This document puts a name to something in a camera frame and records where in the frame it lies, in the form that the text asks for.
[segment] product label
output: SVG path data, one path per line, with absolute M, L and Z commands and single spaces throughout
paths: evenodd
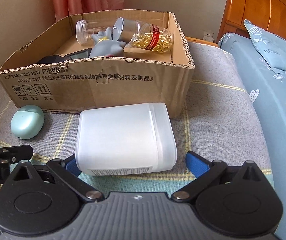
M 145 49 L 148 49 L 148 50 L 153 49 L 157 45 L 157 42 L 159 41 L 159 38 L 160 38 L 160 29 L 159 29 L 159 27 L 157 27 L 154 24 L 151 24 L 151 25 L 153 27 L 153 36 L 152 36 L 150 44 L 145 48 Z
M 89 170 L 96 176 L 111 176 L 111 175 L 132 175 L 147 173 L 152 167 L 143 167 L 135 169 L 115 169 L 115 170 Z

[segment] silver bottle cap
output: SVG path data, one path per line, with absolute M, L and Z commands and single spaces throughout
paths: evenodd
M 137 31 L 137 23 L 122 17 L 118 18 L 113 27 L 113 40 L 129 43 Z

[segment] fragile symbol
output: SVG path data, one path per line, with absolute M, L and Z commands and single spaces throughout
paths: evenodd
M 32 85 L 23 85 L 22 87 L 28 96 L 37 96 L 37 93 Z
M 52 95 L 46 84 L 35 84 L 34 87 L 36 88 L 36 90 L 40 94 L 40 96 Z
M 18 96 L 25 96 L 26 95 L 20 86 L 12 86 L 12 88 Z

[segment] blue pillow
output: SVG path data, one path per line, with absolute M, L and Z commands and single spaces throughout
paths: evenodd
M 286 40 L 253 25 L 248 20 L 244 20 L 244 25 L 254 47 L 272 70 L 277 74 L 286 73 Z

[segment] red label
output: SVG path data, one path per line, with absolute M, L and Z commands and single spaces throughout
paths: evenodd
M 153 36 L 152 36 L 150 44 L 145 48 L 145 49 L 148 49 L 148 50 L 153 49 L 157 45 L 157 42 L 159 41 L 159 38 L 160 38 L 160 29 L 159 29 L 159 27 L 157 27 L 154 24 L 151 24 L 151 25 L 153 27 Z

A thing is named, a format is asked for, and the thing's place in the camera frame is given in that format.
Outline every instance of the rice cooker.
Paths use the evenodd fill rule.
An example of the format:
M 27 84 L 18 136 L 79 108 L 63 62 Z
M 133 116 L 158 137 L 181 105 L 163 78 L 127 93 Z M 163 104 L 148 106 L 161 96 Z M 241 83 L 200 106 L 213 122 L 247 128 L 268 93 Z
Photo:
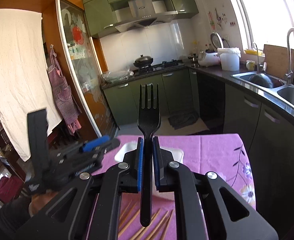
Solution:
M 218 33 L 213 32 L 210 34 L 211 43 L 215 49 L 215 52 L 200 52 L 198 55 L 198 63 L 200 66 L 213 66 L 220 63 L 220 57 L 218 56 L 217 49 L 223 48 L 222 39 Z

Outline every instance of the range hood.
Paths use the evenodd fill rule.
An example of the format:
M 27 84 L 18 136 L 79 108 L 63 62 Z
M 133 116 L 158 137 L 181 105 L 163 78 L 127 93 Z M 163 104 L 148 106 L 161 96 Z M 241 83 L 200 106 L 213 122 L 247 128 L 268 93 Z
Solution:
M 114 25 L 114 27 L 121 33 L 134 28 L 142 28 L 159 23 L 168 23 L 178 14 L 177 11 L 156 13 L 152 0 L 131 0 L 128 3 L 132 18 L 118 22 Z

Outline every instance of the wooden cutting board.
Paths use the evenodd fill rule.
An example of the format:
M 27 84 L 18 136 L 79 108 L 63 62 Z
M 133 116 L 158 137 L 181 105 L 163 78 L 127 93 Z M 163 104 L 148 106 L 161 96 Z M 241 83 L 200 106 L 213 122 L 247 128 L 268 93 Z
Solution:
M 294 49 L 291 50 L 291 70 L 294 76 Z M 265 62 L 267 63 L 266 73 L 285 79 L 288 73 L 288 49 L 286 47 L 264 45 Z

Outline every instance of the white cloth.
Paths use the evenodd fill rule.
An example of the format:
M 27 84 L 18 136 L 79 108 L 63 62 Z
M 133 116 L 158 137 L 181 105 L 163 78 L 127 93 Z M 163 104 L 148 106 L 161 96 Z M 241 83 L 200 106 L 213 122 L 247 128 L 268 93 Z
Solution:
M 43 108 L 49 135 L 62 118 L 47 75 L 41 13 L 0 9 L 0 120 L 24 161 L 30 158 L 27 114 Z

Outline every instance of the black countertop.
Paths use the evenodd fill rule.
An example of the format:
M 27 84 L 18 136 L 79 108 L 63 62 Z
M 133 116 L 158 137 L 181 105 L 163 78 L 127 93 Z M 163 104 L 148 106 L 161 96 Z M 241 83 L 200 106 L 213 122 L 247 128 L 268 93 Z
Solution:
M 267 93 L 266 91 L 261 90 L 255 86 L 252 86 L 239 79 L 235 79 L 231 76 L 234 74 L 248 72 L 248 70 L 245 68 L 244 65 L 241 65 L 238 71 L 223 71 L 220 65 L 215 65 L 211 67 L 192 67 L 191 63 L 185 63 L 184 66 L 167 67 L 161 70 L 152 71 L 145 74 L 134 75 L 129 77 L 126 80 L 121 80 L 114 83 L 105 83 L 101 86 L 101 89 L 104 90 L 104 89 L 114 87 L 117 85 L 126 84 L 128 82 L 138 80 L 141 78 L 146 78 L 146 77 L 150 77 L 150 76 L 154 76 L 154 75 L 158 75 L 162 73 L 167 73 L 167 72 L 171 72 L 175 70 L 180 70 L 184 68 L 193 69 L 196 72 L 206 74 L 228 85 L 231 85 L 239 90 L 242 90 L 244 93 L 247 93 L 250 96 L 255 97 L 257 100 L 260 100 L 263 104 L 267 105 L 268 107 L 276 111 L 278 114 L 280 114 L 282 117 L 284 117 L 285 119 L 287 119 L 290 123 L 294 125 L 294 108 L 292 108 L 290 105 L 286 104 L 279 98 Z

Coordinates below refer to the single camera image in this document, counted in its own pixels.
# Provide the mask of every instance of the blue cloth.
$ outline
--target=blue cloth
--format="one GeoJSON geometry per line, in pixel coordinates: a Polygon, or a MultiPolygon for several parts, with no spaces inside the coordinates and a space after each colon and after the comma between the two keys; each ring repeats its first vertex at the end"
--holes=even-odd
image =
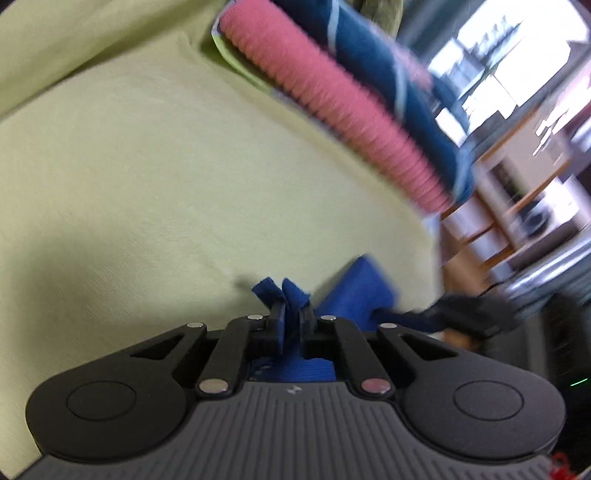
{"type": "MultiPolygon", "coordinates": [[[[408,81],[404,67],[397,64],[375,27],[340,0],[273,1],[359,82],[382,96],[454,200],[463,203],[470,198],[474,188],[470,154],[460,151],[439,128],[424,94],[408,81]]],[[[444,93],[441,83],[435,87],[435,94],[444,93]]],[[[445,105],[452,101],[449,95],[443,97],[445,105]]]]}
{"type": "MultiPolygon", "coordinates": [[[[285,315],[284,354],[279,358],[254,362],[251,378],[260,381],[310,382],[333,381],[335,369],[324,359],[304,360],[300,356],[299,311],[309,303],[310,296],[289,279],[279,288],[266,278],[252,291],[268,307],[277,299],[287,302],[285,315]]],[[[361,330],[373,331],[381,322],[398,322],[411,328],[431,331],[428,322],[407,322],[402,315],[393,313],[397,296],[378,267],[367,255],[359,257],[343,277],[314,309],[316,316],[335,315],[353,320],[361,330]]]]}

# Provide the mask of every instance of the ribbed gray panel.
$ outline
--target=ribbed gray panel
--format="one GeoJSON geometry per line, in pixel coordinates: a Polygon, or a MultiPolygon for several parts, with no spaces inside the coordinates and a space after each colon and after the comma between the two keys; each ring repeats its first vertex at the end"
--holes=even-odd
{"type": "Polygon", "coordinates": [[[547,480],[538,457],[472,465],[420,443],[385,402],[340,382],[248,382],[233,398],[199,404],[168,443],[113,465],[44,457],[20,480],[547,480]]]}

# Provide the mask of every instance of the circular cap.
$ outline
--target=circular cap
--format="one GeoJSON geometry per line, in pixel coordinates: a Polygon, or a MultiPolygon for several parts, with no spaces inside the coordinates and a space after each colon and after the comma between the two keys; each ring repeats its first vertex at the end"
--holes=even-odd
{"type": "Polygon", "coordinates": [[[208,378],[199,384],[199,390],[211,395],[224,393],[228,391],[228,382],[221,378],[208,378]]]}
{"type": "Polygon", "coordinates": [[[462,385],[453,394],[453,401],[462,413],[478,420],[507,420],[523,408],[519,391],[510,385],[487,380],[462,385]]]}
{"type": "Polygon", "coordinates": [[[123,383],[98,381],[75,389],[67,404],[83,420],[111,420],[129,412],[136,397],[134,389],[123,383]]]}
{"type": "Polygon", "coordinates": [[[368,378],[361,382],[361,388],[367,393],[373,393],[376,395],[383,395],[389,392],[392,388],[390,382],[383,378],[368,378]]]}

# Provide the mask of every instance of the rolled pink towel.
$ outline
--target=rolled pink towel
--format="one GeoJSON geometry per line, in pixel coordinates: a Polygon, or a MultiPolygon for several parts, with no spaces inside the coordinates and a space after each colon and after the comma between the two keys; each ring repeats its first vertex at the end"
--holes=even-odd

____________

» **ASSIGNED TASK**
Only the lines above starting at the line that holds "--target=ribbed gray panel" and ending at the line that holds "--target=circular cap" are to be repeated, exactly and in full.

» **WRITTEN SOLUTION**
--target=ribbed gray panel
--format="one GeoJSON geometry per line, in pixel coordinates: a Polygon, or a MultiPolygon for several parts, with no spaces inside the coordinates and a space after each colon and after the comma between the two keys; each ring repeats its first vertex at the end"
--holes=even-odd
{"type": "Polygon", "coordinates": [[[547,480],[538,457],[472,465],[420,443],[385,402],[340,382],[248,382],[233,398],[199,404],[168,443],[113,465],[44,457],[20,480],[547,480]]]}

# Provide the mask of every instance of the circular cap.
$ outline
--target=circular cap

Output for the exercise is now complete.